Als ich entschließe aufzustehen, ist es für eine Laufrunde zu spät, um 14 Uhr steht eine Besprechung an. Egal, die Lust auf Laufen hält sich heute eh in Grenzen, immerhin ist die größte Müdigkeit überwunden und ich kann mich noch einigermaßen konzentriert auf den Termin vorbereiten. Erneut ist es einer, der unerwartet positiv verläuft und mich motiviert, im Anschluss noch ein wenig am Besprochenen weiterzuarbeiten. Eine halbe Stunde vor einer weiteren Besprechung um 17 Uhr beende ich die Nachbereitung der ersten und beginne damit, mich inhaltlich auf die zweite vorzubereiten. Trotz der Kurzfristigkeit gelingt auch das erstaunlich gut. Ich kann einige meiner Gedanken in die Besprechung einbringen, einige der Gedanken der Anderen nehme ich mit hinaus.

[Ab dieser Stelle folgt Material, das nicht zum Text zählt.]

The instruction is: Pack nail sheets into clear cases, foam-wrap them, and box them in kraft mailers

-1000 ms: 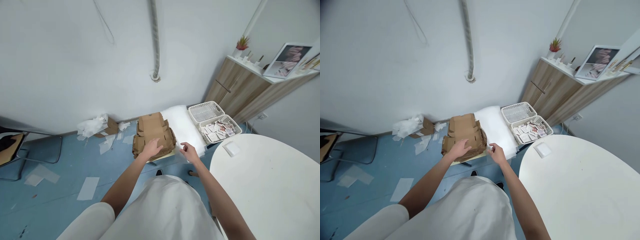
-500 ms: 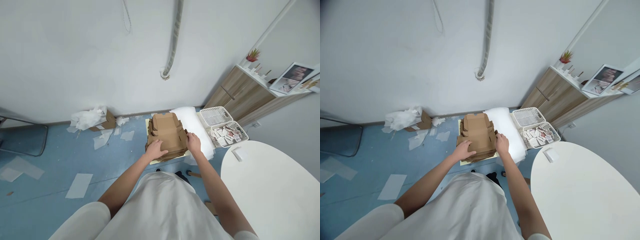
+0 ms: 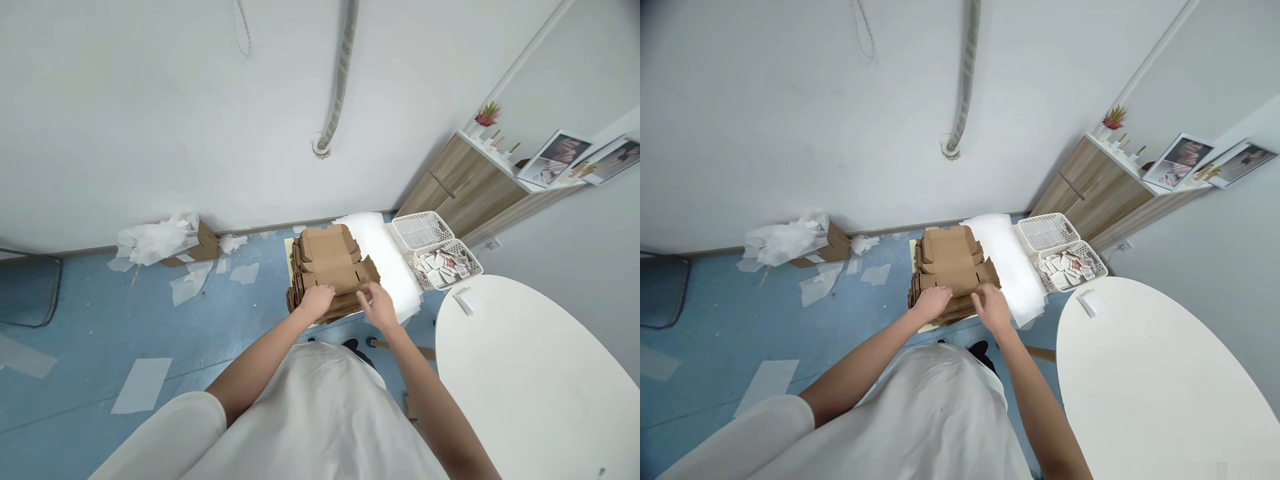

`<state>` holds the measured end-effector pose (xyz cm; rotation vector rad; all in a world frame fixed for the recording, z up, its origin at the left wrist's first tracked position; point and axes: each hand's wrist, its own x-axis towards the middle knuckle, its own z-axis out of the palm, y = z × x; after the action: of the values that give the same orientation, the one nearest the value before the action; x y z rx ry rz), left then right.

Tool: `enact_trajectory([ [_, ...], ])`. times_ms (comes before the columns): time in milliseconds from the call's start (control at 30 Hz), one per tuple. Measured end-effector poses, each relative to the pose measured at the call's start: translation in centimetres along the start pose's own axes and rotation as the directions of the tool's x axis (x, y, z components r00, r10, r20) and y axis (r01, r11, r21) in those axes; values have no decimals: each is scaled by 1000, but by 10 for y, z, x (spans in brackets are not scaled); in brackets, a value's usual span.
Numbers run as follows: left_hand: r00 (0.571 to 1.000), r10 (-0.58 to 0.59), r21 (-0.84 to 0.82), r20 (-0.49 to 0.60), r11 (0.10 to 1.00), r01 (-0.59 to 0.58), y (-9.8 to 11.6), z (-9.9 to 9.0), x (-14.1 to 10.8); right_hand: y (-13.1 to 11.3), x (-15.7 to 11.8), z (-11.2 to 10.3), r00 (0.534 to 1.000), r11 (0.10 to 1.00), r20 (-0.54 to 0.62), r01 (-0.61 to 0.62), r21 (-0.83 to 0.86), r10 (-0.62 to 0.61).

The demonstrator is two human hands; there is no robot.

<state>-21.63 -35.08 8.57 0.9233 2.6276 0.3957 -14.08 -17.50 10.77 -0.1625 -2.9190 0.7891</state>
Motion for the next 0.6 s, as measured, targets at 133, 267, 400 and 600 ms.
enact_trajectory([
  [133, 1000, 15, 50, -22, 999, -14, 4, -5, -2, -4, -14, 16, 967, 987, 250, 92, -134, -56],
  [267, 998, 34, 84, -55, 996, -30, 5, -15, -9, 6, -12, 20, 976, 1000, 219, 1, 15, -4],
  [400, 994, 61, 111, -93, 993, -50, 5, -22, -19, 20, 0, 7, 937, 884, -10, -327, 333, 350],
  [600, 975, 163, 101, -151, 984, -149, 8, -25, -29, 23, 28, -17, 895, 776, -14, -380, 503, 446],
])
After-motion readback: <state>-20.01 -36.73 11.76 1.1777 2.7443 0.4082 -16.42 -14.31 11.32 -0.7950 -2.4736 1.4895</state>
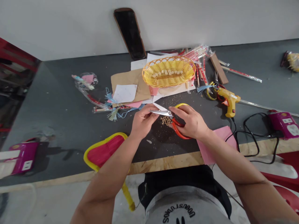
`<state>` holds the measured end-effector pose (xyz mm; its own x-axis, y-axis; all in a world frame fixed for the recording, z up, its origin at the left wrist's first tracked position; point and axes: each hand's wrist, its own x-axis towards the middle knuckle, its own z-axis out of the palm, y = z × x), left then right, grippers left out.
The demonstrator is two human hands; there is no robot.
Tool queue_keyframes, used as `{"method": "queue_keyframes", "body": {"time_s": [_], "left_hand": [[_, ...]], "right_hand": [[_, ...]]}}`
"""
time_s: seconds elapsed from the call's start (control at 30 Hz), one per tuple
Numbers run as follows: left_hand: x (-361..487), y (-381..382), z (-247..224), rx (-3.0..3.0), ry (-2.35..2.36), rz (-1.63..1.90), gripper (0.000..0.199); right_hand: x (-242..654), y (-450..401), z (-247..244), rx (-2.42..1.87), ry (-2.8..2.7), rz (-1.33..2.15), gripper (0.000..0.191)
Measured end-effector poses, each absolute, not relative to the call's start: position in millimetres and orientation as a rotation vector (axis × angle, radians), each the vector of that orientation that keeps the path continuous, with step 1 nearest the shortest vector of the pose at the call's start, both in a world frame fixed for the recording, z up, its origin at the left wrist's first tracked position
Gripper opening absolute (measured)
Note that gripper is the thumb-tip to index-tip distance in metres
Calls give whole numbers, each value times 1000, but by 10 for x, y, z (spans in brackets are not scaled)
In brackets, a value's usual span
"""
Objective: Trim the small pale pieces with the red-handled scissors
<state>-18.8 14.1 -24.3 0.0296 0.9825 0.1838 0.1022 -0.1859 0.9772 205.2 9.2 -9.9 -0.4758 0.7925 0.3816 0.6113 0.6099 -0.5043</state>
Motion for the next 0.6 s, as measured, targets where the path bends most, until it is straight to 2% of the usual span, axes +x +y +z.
{"method": "queue_keyframes", "body": {"time_s": [0.37, 0.6], "left_hand": [[-213, 114, -289, 1412, 1212, 1231, 29], [-199, 124, -287, 1258, 1154, 1234, 31]], "right_hand": [[2042, 58, -127, -1167, -2241, 505, 45], [2075, 120, -113, -1144, -2183, 472, 55]]}}
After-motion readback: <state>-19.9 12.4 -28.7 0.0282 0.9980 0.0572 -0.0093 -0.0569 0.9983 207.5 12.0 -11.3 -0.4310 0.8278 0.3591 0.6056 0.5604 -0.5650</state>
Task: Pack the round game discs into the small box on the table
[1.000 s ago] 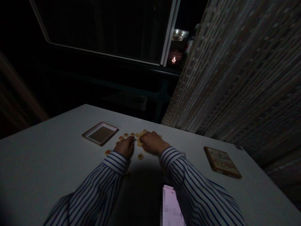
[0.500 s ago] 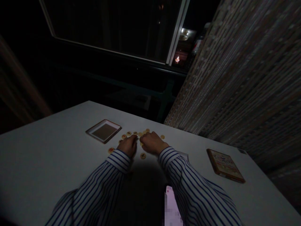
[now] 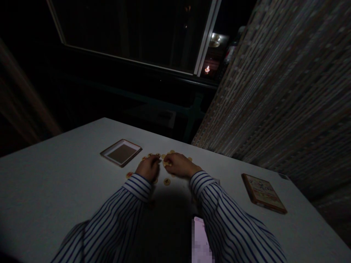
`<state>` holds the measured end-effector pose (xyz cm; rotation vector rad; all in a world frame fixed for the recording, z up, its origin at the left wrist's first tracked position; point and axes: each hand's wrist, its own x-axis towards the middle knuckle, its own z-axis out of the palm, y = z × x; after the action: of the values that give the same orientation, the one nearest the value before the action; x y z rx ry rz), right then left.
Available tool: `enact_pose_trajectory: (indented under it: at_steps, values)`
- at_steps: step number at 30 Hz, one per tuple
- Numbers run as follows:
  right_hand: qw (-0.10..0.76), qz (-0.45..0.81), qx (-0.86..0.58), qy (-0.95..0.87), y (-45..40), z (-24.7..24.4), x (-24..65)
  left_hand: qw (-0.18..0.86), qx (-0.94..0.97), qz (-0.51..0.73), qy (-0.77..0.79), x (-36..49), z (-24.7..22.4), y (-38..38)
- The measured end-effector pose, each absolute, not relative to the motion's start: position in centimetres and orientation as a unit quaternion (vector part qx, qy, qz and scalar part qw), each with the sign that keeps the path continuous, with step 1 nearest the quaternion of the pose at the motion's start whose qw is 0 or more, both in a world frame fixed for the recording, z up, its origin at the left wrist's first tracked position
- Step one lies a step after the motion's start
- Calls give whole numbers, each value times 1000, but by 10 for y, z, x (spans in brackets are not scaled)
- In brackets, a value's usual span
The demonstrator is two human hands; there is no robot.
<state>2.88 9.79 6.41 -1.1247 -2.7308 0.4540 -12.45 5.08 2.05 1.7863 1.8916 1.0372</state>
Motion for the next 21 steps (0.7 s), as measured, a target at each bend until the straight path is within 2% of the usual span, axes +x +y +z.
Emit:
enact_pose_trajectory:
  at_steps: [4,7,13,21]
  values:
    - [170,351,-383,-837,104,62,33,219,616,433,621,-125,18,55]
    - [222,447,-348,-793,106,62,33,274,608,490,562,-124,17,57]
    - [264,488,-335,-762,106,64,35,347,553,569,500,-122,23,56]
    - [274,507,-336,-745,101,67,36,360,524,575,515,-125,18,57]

Das Alleinsein und das Arbeiten zuhause sind nach wie vor anstrengend und ich vermisse den Gang in die Bibliothek und die Fahrt ins Büro. Aber die virtuellen Besprechungen machen mir Spaß. Die Teilnehmenden wirken alle entspannter, wie sie so dasitzen in ihren Wohnzimmern und Küchen oder wie ich in meiner 1-Zimmer-Wohnung. Ein privates Arbeitszimmer scheinen die wenigsten von uns zu haben. Im Gegensatz zu mir haben die meisten aber Haustiere, MitbewohnerInnen, PartnerInnen und/oder Kinder. Die ab und zu im Hintergrund poltern, sich zu Wort melden oder durchs Bild huschen. Das bringt dann alle zum Lachen, lockert die eh schon lockere Stimmung zusätzlich auf und bringt irgendwie Leben in meine Isolation.

Spontan verlängern wir den bis 18 Uhr anberaumten Termin um eine Dreiviertelstunde, um den regen Austausch nicht abrupt unterbrechen zu müssen. Zur Belohnung bekommen wir von der zweijährigen Tochter einer Kollegin ein Abendessen aus der Spielküche serviert, tauschen am Ende noch ein paar flapsige Witze aus und winken zum Abschied alle fröhlich in unsere Kameras. An diese Art der Besprechung könnte ich mich wohl glatt gewöhnen. Und Tag 1 des neuen Monats streiche ich mir in der für diesen Monat frisch gewählten Erfolgsfarbe an.